-- Records excerpted from a collection --
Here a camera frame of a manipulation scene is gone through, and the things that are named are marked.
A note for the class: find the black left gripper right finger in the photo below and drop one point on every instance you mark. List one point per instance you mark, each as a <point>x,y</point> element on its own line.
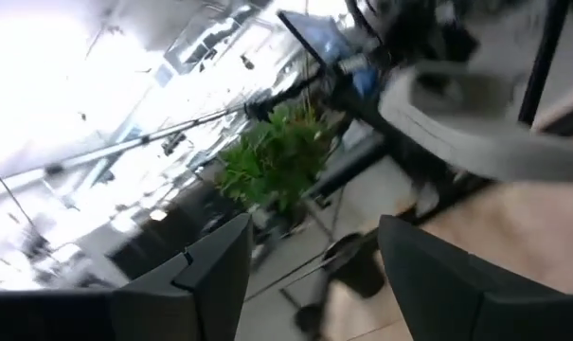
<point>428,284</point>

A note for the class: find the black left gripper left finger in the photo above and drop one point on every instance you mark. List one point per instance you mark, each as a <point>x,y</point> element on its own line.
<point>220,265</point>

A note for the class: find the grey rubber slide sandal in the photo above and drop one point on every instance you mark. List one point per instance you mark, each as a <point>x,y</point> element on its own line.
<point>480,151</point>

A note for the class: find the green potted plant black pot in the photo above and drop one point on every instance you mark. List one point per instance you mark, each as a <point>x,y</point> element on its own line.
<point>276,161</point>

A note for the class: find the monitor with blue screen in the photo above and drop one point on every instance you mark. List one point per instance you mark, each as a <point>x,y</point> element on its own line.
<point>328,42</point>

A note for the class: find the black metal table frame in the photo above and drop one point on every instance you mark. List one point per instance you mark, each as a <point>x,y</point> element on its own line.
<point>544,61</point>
==
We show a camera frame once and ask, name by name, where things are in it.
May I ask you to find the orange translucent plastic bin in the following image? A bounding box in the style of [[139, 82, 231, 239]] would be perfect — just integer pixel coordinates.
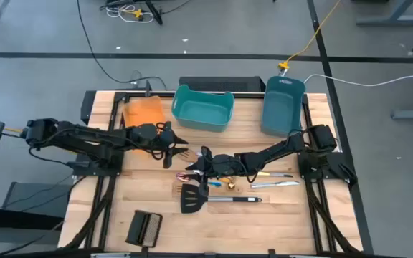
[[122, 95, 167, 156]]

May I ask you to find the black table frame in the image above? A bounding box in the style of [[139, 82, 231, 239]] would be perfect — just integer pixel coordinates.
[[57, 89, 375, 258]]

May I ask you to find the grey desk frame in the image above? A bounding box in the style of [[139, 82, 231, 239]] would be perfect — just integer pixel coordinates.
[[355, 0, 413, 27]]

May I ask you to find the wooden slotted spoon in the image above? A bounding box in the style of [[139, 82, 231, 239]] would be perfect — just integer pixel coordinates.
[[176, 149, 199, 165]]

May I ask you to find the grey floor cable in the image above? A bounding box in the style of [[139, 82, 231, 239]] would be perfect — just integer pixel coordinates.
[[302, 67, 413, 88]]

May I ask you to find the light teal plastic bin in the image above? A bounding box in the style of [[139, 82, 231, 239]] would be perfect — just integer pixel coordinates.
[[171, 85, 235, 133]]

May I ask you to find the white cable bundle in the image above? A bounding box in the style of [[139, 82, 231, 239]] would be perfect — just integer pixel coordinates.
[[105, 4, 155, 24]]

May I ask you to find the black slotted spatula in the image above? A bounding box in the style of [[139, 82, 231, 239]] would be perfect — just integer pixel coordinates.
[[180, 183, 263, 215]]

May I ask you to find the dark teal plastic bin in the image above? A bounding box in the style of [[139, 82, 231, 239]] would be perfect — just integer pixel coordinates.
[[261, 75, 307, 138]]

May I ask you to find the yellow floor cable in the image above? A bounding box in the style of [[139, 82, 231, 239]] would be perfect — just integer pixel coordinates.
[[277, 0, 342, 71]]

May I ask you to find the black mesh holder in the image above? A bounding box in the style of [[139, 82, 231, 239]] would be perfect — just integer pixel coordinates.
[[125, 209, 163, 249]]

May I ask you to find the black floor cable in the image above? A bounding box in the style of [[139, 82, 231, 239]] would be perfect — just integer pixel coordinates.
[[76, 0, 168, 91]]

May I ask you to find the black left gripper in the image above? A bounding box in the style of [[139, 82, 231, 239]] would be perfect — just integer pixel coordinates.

-- WHAT TO WORK ON --
Only one stretch of the data is wanted: write out exactly the lines from the one holding "Here a camera" through the one holding "<point>544,61</point>", both included, without the pictures.

-- EXERCISE RESPONSE --
Here a camera frame of a manipulation scene is gone through, and the things that are named are marked.
A note for the class: find the black left gripper right finger in the photo below and drop one point on every instance you mark. List one point per instance you mark, each as a <point>x,y</point> element on its own line.
<point>428,284</point>

A note for the class: find the black left gripper left finger in the photo above and drop one point on every instance you mark. List one point per instance you mark, each as a <point>x,y</point> element on its own line.
<point>220,265</point>

A note for the class: find the grey rubber slide sandal in the photo above and drop one point on every instance you mark. List one point per instance you mark, each as a <point>x,y</point> element on its own line.
<point>480,151</point>

A note for the class: find the green potted plant black pot in the photo above and drop one point on every instance you mark. List one point per instance you mark, each as a <point>x,y</point> element on its own line.
<point>276,161</point>

A note for the class: find the monitor with blue screen in the photo above and drop one point on every instance you mark. List one point per instance you mark, each as a <point>x,y</point> element on its own line.
<point>328,42</point>

A note for the class: find the black metal table frame in the photo above and drop one point on every instance you mark. List one point per instance you mark, each as a <point>x,y</point> element on its own line.
<point>544,61</point>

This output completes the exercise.